Python’s instantiation process starts with a call to the class constructor, which triggers the instance creator, __new__(), to create a new empty object. The process continues with the instance initializer, __init__(), which takes the constructor’s arguments to initialize the newly created object. Rope allows applying the Inline Method refactoring to the __new__() method.

Steps to reproduce the behavior:

  1. Code before refactoring:
unicode = str


class MyClass(unicode):
    def __new__(cls, string):
        return super(MyClass, cls).__new__(cls, string)

    def __init__(self, string):
        self.value = string
  1. Apply the Inline Method refactoring to MyClass.__new__

jonh-copin avatar Jan 19 '24 21:01 jonh-copin

I'm removing the bug label, this isn't a bug, inlining __new__ currently isn't supported so it's a new feature.
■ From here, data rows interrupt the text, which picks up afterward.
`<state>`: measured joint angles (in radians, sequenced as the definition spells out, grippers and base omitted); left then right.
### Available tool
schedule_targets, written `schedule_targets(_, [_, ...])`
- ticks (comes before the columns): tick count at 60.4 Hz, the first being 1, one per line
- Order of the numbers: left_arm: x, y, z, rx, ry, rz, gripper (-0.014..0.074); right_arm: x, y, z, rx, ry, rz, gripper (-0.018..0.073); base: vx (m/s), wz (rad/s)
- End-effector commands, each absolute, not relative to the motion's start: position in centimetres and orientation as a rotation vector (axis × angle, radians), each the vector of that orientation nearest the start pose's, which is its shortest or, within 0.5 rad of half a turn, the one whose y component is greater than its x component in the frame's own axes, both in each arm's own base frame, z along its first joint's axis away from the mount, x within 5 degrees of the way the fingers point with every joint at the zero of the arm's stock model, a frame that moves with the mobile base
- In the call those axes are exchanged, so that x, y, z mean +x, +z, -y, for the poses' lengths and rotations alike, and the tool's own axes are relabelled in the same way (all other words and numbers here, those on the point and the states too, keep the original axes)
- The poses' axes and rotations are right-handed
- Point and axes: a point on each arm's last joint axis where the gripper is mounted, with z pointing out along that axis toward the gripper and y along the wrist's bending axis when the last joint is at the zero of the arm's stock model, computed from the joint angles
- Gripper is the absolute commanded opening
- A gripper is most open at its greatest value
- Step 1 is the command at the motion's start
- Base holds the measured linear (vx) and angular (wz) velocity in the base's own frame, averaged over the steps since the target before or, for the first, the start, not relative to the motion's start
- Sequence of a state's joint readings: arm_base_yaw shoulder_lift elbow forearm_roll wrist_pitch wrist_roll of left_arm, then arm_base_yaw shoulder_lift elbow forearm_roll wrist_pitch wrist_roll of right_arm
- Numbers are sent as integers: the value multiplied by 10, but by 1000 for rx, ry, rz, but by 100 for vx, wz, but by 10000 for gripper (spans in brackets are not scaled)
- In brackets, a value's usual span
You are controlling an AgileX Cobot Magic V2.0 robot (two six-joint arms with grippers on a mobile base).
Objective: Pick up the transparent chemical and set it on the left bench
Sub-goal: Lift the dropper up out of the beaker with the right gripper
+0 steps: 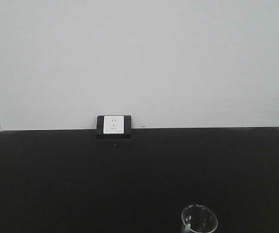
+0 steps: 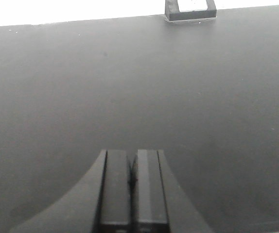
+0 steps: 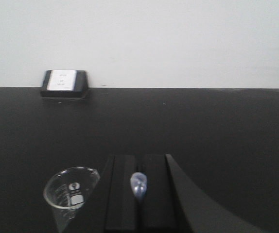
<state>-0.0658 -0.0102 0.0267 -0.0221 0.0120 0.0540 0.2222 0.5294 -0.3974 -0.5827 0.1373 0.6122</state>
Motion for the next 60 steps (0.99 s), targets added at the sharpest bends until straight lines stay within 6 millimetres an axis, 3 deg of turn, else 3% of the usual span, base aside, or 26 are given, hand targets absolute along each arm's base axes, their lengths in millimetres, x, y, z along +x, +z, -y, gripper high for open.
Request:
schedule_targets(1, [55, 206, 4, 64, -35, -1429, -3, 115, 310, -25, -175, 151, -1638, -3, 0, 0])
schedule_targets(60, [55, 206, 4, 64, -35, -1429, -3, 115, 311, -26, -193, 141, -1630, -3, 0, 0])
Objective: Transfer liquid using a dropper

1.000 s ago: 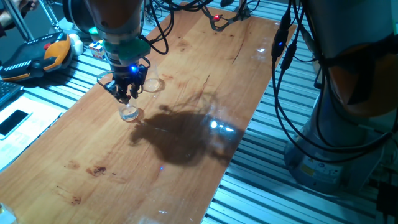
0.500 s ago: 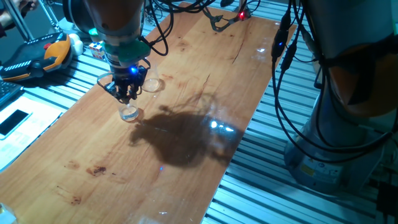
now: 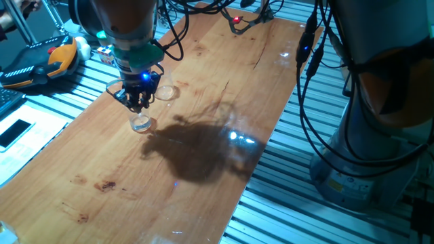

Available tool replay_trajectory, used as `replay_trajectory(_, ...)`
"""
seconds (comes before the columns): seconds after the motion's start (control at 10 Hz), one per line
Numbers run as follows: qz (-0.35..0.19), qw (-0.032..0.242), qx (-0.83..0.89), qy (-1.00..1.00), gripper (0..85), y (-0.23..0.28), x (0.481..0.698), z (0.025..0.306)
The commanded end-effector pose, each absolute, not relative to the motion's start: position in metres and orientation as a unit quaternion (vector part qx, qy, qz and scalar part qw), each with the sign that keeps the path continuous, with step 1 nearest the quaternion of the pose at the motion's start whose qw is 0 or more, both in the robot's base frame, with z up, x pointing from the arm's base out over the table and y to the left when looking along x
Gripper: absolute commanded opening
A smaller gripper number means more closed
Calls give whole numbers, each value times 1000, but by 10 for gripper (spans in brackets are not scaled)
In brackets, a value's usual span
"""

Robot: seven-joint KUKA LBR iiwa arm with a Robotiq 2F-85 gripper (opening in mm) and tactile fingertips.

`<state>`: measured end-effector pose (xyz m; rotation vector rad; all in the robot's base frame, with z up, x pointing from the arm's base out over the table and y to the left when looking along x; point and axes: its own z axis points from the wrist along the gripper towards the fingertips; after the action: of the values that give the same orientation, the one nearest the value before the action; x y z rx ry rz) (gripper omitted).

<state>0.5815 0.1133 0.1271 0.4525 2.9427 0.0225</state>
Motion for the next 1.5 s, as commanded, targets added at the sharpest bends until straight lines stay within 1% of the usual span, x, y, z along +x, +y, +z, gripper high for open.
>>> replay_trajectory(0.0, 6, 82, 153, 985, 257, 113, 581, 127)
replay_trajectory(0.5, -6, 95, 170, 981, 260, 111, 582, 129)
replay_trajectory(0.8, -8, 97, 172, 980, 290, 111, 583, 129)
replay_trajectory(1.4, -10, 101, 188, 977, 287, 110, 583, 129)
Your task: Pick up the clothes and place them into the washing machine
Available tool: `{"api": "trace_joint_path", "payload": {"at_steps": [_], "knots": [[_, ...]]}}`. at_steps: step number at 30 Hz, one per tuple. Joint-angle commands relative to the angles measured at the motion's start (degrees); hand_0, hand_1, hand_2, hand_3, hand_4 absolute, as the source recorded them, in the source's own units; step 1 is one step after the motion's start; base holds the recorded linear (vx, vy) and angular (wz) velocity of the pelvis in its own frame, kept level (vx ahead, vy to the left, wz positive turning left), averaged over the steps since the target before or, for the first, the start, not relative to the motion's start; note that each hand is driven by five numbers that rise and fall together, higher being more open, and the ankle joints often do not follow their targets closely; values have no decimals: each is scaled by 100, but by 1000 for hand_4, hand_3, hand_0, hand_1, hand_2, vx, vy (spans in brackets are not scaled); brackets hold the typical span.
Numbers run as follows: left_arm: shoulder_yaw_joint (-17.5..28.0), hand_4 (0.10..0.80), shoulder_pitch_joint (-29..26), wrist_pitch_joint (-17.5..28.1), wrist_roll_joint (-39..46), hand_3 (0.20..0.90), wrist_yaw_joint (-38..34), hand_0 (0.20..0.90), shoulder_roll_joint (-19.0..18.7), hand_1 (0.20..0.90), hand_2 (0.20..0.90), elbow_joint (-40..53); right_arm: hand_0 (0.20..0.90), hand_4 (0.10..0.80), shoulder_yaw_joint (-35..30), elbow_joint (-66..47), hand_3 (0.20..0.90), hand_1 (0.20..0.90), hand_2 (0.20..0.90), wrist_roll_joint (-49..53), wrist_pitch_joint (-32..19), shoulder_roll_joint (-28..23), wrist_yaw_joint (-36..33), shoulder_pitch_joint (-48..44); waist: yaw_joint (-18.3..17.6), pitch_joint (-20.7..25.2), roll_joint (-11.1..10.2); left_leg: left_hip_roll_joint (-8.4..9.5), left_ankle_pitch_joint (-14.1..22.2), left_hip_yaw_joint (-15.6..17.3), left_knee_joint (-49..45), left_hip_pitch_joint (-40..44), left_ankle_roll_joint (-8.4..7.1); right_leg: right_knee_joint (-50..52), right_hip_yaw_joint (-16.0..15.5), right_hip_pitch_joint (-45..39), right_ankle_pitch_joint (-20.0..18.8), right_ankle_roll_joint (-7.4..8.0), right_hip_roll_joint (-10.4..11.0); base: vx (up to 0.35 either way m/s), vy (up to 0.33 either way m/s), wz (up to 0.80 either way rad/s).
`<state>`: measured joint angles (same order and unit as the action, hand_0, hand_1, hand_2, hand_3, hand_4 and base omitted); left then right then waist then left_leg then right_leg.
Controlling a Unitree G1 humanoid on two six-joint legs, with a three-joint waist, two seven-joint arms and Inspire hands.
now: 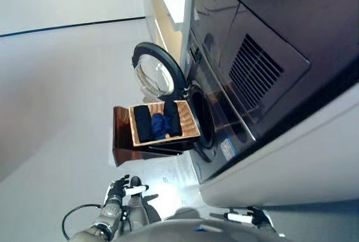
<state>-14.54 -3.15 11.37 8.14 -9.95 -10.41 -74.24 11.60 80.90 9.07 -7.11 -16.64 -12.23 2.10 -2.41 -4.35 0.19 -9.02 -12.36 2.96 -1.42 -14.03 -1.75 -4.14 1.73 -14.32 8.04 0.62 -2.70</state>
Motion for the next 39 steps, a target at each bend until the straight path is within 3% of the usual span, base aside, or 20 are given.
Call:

It should be possible to implement, inlining classmethods already mostly works and inlining __new__ is similar to inlining code that looks like so:

unicode = str


class MyClass(unicode):
    def __new__(cls, string):
        return super(MyClass, cls).__new__(cls, string)

    def __init__(self, string):
        self.value = string

instance = MyClass.__new__(...)

There are some tweaking needing to fix the super() call, but currently inlining classmethod don't fix that either, so that can be done together with that.